Update: Fixed in commit 8317448.

[L06] Proxy ownership fragility

After deploying an InitializableProxy, the ProxyCloneFactory transfers ownership of the proxy to itself. This potentially allows the proxy to invoke its own administration functions. Since the proxy’s functionality is determined by its logic contract, whether this is possible or desirable depends on the particular use case and implementation, but that may not be obvious when constructing the logic contract. In particular, implementations that permit arbitrary function calls may accidentally introduce this behavior. Consider documenting this possibility in the deploy function comments so that proxy users are aware of the risk.

Update: Fixed in commit 222644b.

[L07] Unnecessary Access Control

The setEip712DomainSeparator function of the Accounts contract can only be called by the contract owner. However, it is simply used to initialize a contract variable, and its functionality does not depend on the caller. For simplicity, consider removing the onlyOwner modifier.

Additionally, consider calling this function within the contract initializer. This will not affect any contracts that are upgraded to this version, but it would ensure that fresh deployments are initialized correctly.

Update: Fixed in commit 2049082.

[L08] Unnecessary operations in revokeVotes

The revokeVotes function is used to set a voters referendumVotes for a proposal to zero. However, it is executed against all active proposals, including ones where the voter hasn’t voted. In such cases, all the operations associated with removing a voter’s referendumVotes will still occur.

Consider only executing the main logic of the function when the voter has submitted non-zero referendumVotes for the relevant proposal, to avoid wasting gas.

Update: Fixed in commit 056a5b4.

Notes & Additional Information

[N01] TODOs in code

There are “TODO” comments in the code base that should be tracked in the project’s issues backlog. See for example:

During development, having well described “TODO” comments will make the process of tracking and solving them easier. Without that information, these comments might tend to rot and important information for the security of the system might be forgotten by the time it is released to production.

These TODO comments should at least have a brief description of the task pending to do, and a link to the corresponding issue in the project repository. Consider updating the TODO comments to add this information. For completeness and traceability, a signature and a timestamp can be added.

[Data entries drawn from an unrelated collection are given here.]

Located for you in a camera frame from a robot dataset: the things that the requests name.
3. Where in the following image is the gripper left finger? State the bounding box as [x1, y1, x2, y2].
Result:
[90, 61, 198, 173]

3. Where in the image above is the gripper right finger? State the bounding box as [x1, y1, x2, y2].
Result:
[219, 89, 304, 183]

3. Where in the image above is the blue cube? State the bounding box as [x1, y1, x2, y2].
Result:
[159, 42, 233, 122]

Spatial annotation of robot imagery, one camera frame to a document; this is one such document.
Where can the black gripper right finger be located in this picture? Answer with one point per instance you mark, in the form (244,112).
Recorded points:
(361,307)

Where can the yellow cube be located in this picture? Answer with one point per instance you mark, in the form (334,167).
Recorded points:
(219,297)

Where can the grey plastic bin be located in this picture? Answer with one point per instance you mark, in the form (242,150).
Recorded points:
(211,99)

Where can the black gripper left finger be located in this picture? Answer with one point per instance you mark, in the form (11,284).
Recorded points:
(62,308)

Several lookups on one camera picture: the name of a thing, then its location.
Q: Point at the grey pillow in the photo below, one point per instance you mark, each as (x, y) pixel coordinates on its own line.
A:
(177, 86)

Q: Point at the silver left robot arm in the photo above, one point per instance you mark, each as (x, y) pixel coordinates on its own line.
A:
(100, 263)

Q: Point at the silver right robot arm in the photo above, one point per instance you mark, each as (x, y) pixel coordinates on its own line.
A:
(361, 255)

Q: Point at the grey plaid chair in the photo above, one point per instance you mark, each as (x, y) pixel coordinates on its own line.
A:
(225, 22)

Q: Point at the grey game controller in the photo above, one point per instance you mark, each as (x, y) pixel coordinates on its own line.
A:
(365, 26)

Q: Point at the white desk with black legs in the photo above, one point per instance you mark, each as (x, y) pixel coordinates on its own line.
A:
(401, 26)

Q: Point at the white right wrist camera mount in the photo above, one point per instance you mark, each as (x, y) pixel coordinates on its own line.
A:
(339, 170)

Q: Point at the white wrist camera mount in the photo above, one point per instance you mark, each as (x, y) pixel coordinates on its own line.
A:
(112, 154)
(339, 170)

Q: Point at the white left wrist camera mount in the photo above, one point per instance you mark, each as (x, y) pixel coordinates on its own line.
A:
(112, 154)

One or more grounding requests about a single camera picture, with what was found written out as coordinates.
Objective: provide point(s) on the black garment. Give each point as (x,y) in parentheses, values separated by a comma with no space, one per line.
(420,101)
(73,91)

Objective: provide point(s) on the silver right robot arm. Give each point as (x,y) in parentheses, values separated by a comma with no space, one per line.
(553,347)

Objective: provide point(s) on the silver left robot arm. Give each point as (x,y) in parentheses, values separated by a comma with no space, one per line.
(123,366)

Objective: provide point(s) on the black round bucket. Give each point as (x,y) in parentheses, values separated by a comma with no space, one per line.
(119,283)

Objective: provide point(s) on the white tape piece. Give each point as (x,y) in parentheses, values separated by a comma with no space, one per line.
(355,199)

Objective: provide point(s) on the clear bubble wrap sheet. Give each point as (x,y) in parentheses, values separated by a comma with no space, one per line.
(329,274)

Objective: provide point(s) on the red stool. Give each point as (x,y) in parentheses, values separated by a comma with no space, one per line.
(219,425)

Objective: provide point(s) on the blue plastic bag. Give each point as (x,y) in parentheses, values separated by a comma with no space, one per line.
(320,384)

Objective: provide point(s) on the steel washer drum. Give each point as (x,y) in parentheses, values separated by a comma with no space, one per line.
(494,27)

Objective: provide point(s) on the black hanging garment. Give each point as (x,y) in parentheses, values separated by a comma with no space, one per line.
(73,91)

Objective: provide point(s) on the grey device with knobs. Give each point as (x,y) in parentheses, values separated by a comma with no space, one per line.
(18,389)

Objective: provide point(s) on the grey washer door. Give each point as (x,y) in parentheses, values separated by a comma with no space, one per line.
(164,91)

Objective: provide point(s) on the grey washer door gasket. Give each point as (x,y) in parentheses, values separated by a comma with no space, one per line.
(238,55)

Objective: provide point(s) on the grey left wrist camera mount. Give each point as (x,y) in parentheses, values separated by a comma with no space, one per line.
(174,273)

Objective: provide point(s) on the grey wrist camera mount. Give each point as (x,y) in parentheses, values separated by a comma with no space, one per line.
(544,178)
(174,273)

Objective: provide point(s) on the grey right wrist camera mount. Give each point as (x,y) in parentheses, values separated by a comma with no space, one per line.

Update: The Celo team showed us their project backlog, which contains links to the relevant issues on GitHub.

[N02] Typographical errors

Several typographical errors were found in the codebase. Some examples are:

Consider correcting them.

Update: Fixed in commit 414cfed.

[N03] Redundant Inheritance

The GoldToken contract inherits from Ownable, but it does not include any functions with access control. Moreover, Ownable is already included in the inheritance chain through the UsingRegistry contract. Consider removing the unused and redundant inheritance of Ownable.

Update: Fixed in commit 8b50238.

[N04] Simplify identity heuristic calculation

The passesIdentityHeuristic function of the IdentityProxyHub contract evaluates multiple independent conditions, including a compound condition, and then evaluates whether or not they are all satisfied. For simplicity, consider returning immediately when any of the conditions fail. This would make the function easier to reason about, and would also increase efficiency.

Update: Fixed in commit 3f405e0. This does not change the logic but it adds comments explaining the reasoning.

Conclusions

No critical and 1 high severity issue was found. Some changes were proposed to follow best practices and reduce potential attack surface.